> [Try it]:
Nothing outside the range is to be copied. From the entries below, reproduce exactly the lines starting at the one with "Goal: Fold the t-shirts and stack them" and ending at the one with "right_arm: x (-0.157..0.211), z", without pictures.

> [Raw data]:
════════

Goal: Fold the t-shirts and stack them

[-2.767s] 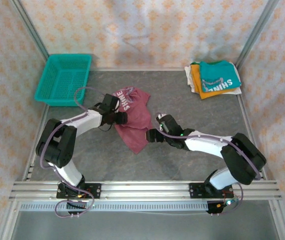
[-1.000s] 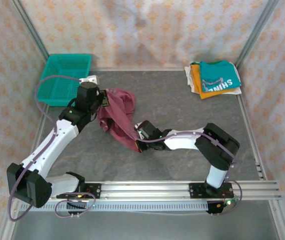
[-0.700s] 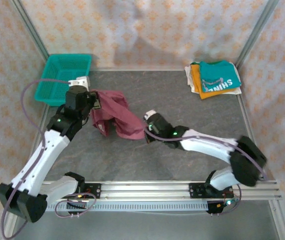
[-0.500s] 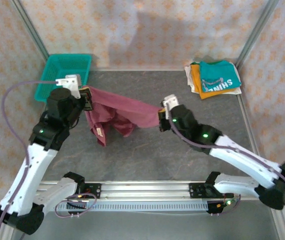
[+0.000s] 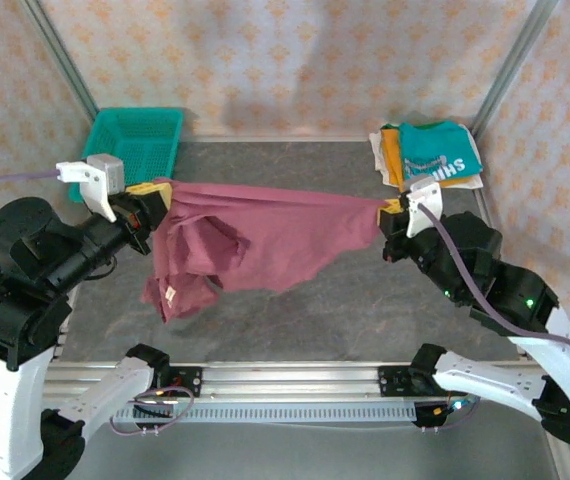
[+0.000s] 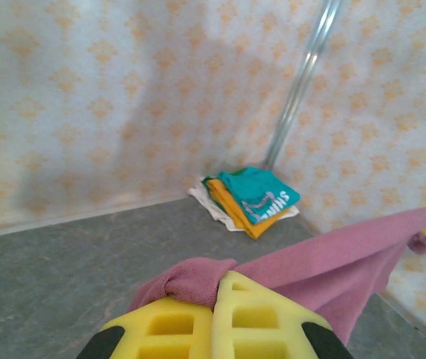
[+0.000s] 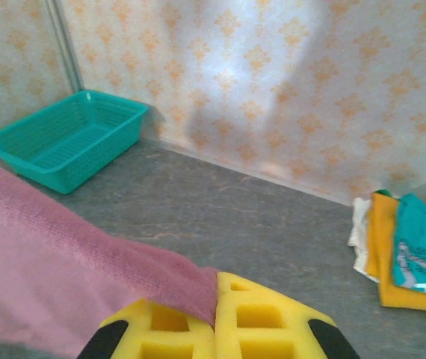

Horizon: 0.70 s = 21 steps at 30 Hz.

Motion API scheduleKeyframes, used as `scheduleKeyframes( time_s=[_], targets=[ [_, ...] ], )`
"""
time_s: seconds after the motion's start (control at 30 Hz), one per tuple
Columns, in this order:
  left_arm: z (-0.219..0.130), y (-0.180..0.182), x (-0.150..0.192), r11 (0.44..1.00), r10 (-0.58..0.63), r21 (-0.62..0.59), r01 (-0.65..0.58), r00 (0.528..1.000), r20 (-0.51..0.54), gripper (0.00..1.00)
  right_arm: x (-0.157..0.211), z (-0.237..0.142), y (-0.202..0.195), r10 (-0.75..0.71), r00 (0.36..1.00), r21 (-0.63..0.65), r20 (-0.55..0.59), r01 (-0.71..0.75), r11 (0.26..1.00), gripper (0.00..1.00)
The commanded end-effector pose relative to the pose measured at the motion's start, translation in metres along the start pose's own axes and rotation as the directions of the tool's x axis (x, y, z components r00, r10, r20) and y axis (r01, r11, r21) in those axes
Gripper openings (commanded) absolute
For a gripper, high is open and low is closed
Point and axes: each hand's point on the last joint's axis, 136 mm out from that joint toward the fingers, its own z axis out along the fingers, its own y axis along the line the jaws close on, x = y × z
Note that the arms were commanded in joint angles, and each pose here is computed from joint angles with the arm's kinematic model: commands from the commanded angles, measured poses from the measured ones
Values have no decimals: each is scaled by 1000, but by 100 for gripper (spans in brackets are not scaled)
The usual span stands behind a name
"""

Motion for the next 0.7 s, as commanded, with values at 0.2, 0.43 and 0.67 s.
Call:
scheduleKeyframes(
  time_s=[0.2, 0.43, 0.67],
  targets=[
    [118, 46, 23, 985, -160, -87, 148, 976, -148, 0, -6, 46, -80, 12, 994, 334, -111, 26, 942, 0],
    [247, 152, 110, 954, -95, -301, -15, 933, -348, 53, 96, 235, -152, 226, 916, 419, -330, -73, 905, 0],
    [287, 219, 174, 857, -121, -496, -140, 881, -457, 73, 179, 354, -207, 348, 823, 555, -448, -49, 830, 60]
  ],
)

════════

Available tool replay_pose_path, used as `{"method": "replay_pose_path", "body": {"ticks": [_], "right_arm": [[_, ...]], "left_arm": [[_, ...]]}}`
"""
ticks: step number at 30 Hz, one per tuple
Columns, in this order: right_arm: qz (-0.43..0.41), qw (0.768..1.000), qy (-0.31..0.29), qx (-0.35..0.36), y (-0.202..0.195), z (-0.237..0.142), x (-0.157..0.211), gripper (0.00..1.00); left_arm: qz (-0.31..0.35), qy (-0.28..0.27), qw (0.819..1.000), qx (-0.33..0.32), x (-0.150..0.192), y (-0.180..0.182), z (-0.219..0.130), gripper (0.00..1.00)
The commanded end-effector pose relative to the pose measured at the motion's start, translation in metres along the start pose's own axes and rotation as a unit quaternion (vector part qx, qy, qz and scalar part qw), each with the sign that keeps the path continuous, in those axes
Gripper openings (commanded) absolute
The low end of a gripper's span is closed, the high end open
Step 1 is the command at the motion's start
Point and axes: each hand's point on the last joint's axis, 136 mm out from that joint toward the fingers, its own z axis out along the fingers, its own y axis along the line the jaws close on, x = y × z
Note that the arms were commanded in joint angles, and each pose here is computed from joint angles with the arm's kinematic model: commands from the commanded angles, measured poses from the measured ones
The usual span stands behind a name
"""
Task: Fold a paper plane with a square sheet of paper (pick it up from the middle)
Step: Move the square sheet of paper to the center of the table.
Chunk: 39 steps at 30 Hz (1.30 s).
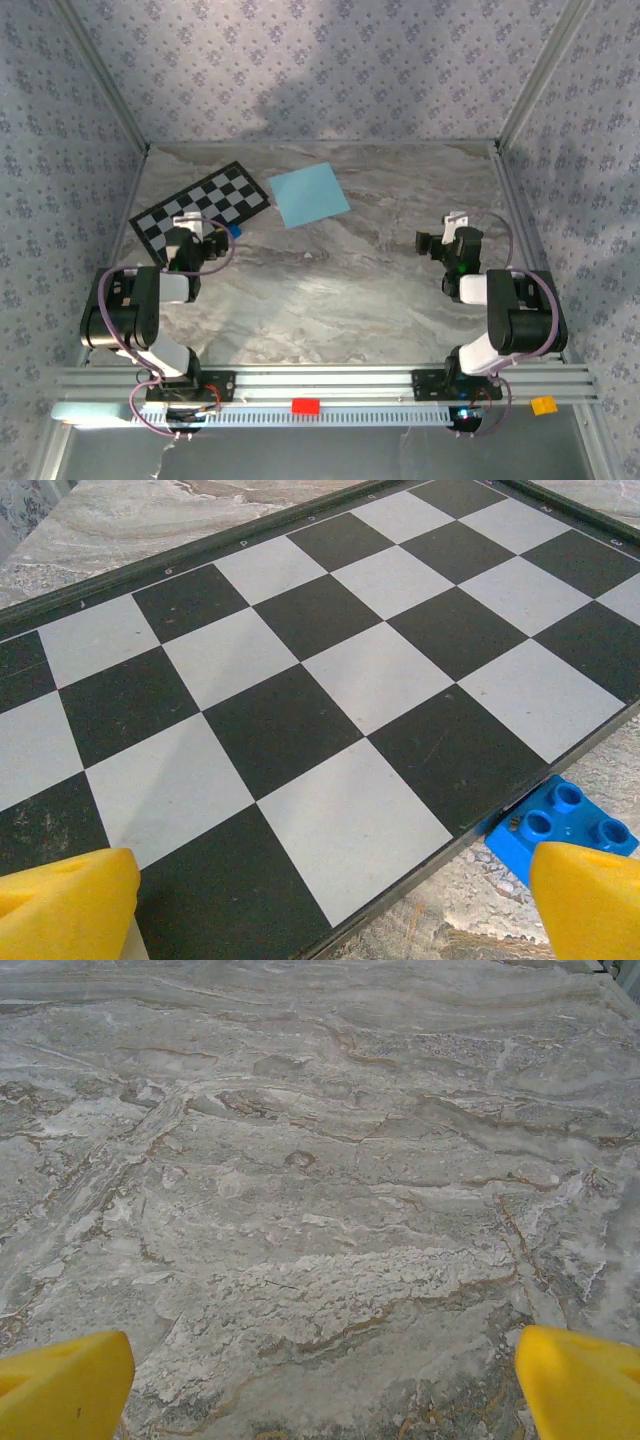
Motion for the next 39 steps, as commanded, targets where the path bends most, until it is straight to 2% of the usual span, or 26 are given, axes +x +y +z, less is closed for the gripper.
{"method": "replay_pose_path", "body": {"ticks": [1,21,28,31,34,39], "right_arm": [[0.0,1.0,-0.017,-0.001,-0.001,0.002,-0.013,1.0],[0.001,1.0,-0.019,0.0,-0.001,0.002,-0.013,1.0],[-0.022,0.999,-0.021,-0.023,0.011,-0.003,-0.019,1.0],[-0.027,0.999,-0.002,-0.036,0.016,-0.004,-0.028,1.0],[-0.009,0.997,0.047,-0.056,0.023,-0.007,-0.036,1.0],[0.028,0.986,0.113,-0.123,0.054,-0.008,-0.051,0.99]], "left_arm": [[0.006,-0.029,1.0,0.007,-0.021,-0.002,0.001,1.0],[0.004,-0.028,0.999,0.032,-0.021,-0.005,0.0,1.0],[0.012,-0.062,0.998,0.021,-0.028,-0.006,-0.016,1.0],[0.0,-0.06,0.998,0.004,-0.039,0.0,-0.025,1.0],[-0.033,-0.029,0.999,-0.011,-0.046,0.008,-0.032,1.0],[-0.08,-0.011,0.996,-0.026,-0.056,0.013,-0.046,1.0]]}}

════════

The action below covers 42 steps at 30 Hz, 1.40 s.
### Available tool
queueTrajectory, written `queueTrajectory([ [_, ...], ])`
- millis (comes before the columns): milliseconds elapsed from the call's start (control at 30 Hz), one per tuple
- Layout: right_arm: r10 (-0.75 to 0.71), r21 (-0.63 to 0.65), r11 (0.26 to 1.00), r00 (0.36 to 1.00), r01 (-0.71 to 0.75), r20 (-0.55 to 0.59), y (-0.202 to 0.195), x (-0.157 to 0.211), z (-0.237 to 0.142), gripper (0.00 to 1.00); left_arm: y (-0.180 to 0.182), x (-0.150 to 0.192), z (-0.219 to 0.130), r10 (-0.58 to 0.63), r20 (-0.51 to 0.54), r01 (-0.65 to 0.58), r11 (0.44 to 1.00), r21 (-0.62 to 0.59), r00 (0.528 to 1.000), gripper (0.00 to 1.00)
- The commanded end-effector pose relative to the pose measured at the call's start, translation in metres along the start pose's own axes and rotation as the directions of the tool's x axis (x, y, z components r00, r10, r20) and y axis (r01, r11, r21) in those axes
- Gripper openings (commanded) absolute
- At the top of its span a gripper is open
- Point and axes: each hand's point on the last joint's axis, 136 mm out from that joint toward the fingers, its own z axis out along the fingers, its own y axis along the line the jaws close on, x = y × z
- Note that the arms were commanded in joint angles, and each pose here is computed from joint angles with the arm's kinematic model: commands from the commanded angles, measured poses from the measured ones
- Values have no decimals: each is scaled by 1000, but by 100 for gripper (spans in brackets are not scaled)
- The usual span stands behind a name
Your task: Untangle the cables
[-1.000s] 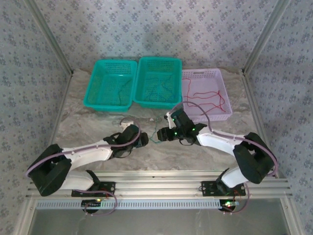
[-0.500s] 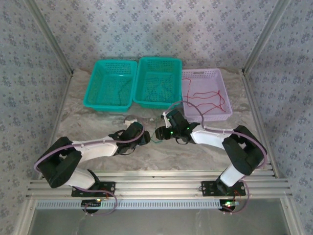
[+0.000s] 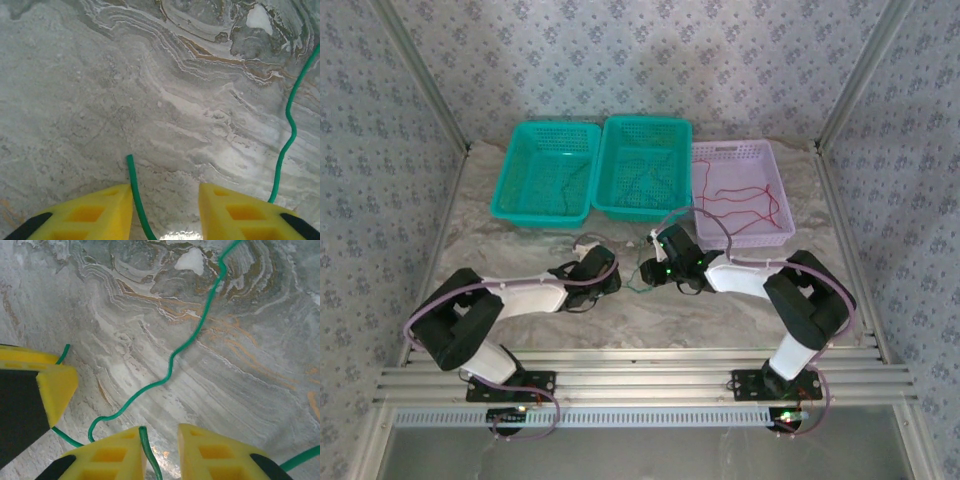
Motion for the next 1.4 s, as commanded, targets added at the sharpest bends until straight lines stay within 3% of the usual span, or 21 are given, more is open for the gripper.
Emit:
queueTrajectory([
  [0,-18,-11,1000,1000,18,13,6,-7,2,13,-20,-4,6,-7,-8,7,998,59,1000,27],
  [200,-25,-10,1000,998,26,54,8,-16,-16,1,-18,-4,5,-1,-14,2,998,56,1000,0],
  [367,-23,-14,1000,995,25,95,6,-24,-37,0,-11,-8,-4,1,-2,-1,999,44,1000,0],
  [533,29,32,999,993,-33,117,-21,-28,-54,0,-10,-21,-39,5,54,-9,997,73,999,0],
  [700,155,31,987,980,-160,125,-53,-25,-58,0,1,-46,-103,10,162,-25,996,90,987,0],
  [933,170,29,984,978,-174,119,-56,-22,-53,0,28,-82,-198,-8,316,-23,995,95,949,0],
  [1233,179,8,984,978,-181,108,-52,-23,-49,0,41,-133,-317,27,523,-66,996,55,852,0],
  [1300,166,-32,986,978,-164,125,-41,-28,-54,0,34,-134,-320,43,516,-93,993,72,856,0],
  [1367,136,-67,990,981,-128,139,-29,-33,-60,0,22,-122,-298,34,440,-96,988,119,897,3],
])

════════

> [Solution]:
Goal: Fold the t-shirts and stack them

[-2.767s] 
[-1.000s] 
[-0.700s] 
[-0.500s] 
[+0.000s] 
[+0.000s] 
[+0.000s] 

Horizon: 0.70 s = 21 steps at 30 Hz.

Motion API scheduleKeyframes, used as `scheduleKeyframes( time_s=[_], targets=[ [_, ...] ], )`
"""
time_s: seconds after the motion's start (control at 30 Hz), one per tuple
Columns, in this order:
  left_arm: z (-0.219..0.130), y (-0.180..0.182), x (-0.150..0.192), r11 (0.44..1.00), r10 (-0.58..0.63), r21 (-0.62..0.59), r01 (-0.65..0.58), r00 (0.528..1.000), r20 (-0.51..0.54), gripper (0.00..1.00)
  right_arm: x (-0.157..0.211), z (-0.237..0.142), y (-0.202..0.195), r10 (-0.75..0.71), r00 (0.36..1.00), r21 (-0.63..0.65), r20 (-0.55..0.59), r01 (-0.71..0.75), r11 (0.26..1.00), gripper (0.00..1.00)

No other output is needed; the exercise is complete.